WHAT THE TASK REQUIRES — From the data below, retype exactly the lines starting with the one that contains "(354, 436) = not" and ending with the one that contains "The point at (113, 90)", both included.

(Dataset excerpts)
============

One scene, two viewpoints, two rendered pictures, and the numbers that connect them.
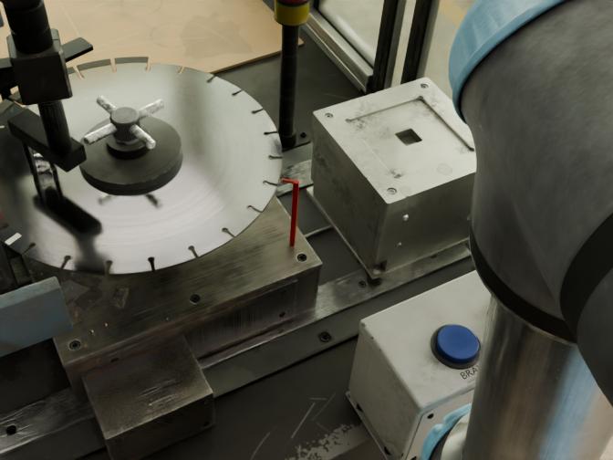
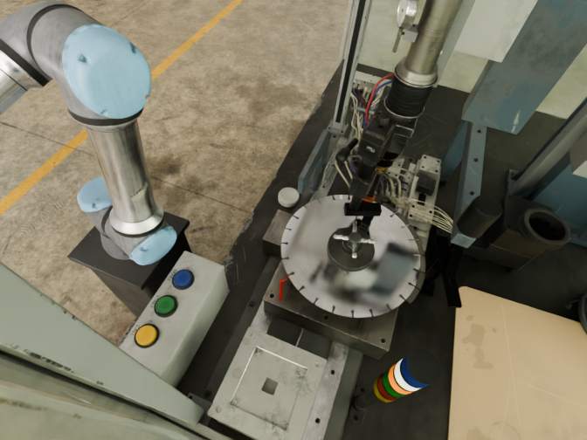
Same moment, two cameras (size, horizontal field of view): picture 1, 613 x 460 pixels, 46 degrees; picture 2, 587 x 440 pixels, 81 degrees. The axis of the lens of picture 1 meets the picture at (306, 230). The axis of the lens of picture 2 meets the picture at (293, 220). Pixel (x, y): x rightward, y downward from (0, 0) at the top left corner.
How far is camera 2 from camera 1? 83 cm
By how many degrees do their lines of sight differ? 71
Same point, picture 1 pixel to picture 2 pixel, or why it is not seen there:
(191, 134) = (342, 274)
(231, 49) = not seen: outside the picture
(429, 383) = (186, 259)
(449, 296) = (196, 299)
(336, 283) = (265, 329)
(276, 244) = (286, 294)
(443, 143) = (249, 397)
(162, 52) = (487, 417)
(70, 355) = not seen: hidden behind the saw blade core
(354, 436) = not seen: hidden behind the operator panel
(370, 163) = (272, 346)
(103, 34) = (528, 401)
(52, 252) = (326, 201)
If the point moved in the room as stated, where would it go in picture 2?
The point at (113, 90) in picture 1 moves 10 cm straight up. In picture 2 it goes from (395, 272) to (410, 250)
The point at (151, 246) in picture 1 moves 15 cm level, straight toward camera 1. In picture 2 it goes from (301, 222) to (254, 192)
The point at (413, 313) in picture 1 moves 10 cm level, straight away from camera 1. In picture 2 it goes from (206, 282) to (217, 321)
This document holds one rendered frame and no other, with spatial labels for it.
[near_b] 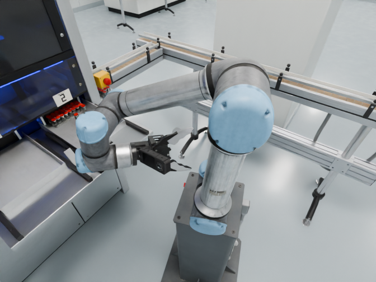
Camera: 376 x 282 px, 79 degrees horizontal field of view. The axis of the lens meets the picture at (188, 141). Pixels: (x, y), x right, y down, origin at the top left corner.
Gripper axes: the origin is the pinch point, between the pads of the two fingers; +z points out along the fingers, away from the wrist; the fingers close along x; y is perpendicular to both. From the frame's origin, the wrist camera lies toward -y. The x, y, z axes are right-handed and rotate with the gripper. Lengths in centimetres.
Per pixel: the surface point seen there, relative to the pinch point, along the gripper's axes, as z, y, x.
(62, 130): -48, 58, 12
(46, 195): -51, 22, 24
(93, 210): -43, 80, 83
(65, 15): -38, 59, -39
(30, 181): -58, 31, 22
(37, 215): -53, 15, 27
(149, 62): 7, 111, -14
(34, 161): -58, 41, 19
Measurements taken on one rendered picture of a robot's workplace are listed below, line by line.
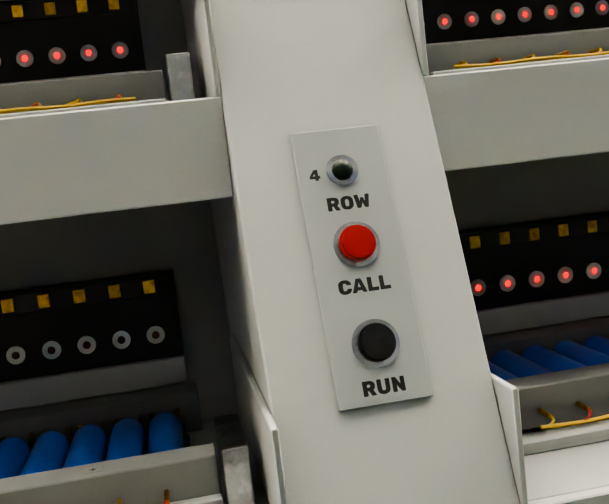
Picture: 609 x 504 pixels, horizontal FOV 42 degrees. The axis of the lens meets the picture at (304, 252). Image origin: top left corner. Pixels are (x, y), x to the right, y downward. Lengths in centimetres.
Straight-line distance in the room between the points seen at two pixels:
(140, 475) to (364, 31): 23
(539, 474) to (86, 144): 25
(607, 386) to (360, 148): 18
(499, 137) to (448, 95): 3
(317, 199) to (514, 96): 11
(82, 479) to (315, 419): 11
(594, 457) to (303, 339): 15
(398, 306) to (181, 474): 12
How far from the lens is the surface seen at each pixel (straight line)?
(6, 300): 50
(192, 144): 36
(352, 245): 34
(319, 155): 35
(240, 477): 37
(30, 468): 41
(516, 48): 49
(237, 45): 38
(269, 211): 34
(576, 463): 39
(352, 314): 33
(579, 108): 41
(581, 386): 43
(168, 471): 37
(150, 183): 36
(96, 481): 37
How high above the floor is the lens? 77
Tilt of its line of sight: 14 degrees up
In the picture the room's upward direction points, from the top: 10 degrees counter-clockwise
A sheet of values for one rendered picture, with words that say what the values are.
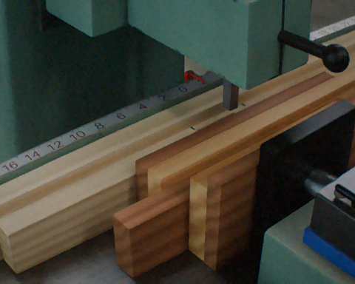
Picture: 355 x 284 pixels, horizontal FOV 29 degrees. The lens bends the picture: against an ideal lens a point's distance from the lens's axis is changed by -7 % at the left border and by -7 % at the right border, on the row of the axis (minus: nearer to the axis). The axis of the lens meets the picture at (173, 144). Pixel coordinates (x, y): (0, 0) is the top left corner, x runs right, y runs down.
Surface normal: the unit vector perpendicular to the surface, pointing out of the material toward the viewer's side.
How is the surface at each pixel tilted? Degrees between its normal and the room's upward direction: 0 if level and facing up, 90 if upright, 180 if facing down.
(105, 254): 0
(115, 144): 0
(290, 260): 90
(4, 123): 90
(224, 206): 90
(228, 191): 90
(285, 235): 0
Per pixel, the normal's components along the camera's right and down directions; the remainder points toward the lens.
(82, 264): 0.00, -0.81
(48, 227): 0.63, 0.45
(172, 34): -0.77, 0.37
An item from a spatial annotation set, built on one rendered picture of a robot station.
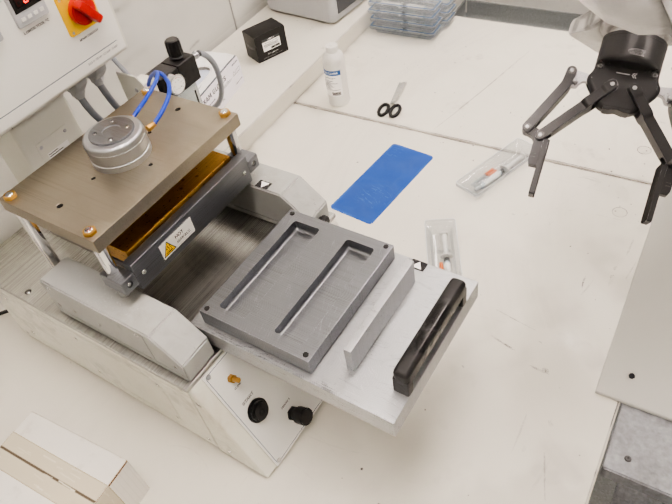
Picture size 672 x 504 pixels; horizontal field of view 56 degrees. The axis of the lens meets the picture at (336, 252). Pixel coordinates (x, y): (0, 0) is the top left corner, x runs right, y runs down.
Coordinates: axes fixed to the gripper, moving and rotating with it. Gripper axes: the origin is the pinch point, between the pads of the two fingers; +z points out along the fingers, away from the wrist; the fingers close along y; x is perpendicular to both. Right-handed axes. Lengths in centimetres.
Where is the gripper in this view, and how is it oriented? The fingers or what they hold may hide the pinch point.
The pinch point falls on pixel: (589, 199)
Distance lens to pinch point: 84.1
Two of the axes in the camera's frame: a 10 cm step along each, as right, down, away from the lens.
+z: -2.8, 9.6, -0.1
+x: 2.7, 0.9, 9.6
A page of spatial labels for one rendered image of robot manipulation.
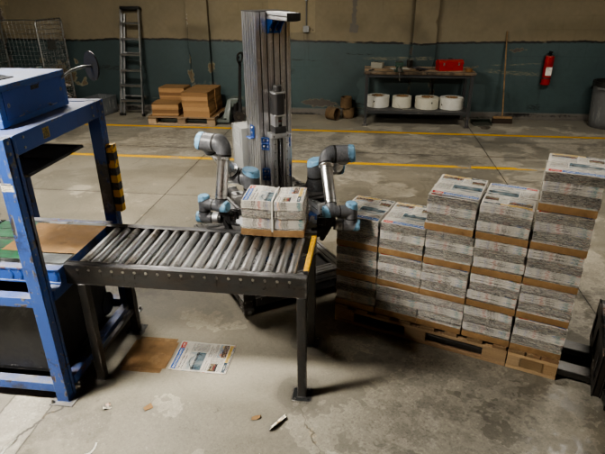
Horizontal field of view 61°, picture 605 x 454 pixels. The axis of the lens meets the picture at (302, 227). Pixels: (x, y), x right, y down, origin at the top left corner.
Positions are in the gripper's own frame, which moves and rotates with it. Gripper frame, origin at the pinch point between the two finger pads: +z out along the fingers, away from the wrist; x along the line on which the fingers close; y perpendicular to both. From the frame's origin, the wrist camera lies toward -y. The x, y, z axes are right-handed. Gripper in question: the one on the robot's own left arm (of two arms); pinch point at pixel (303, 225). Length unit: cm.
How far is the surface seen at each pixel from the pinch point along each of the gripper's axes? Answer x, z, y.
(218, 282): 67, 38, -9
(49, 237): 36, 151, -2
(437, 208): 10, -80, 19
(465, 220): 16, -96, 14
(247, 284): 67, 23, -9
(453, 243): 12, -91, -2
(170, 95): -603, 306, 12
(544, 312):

============

SOLUTION TO THE PROBLEM —
(354, 436) = not seen: hidden behind the operator panel
(370, 163) = (272, 346)
(103, 34) = (528, 401)
(52, 252) = (326, 201)
If the point moved in the room as stated, where would it go in picture 2?
The point at (113, 90) in picture 1 moves 10 cm straight up. In picture 2 it goes from (395, 272) to (410, 250)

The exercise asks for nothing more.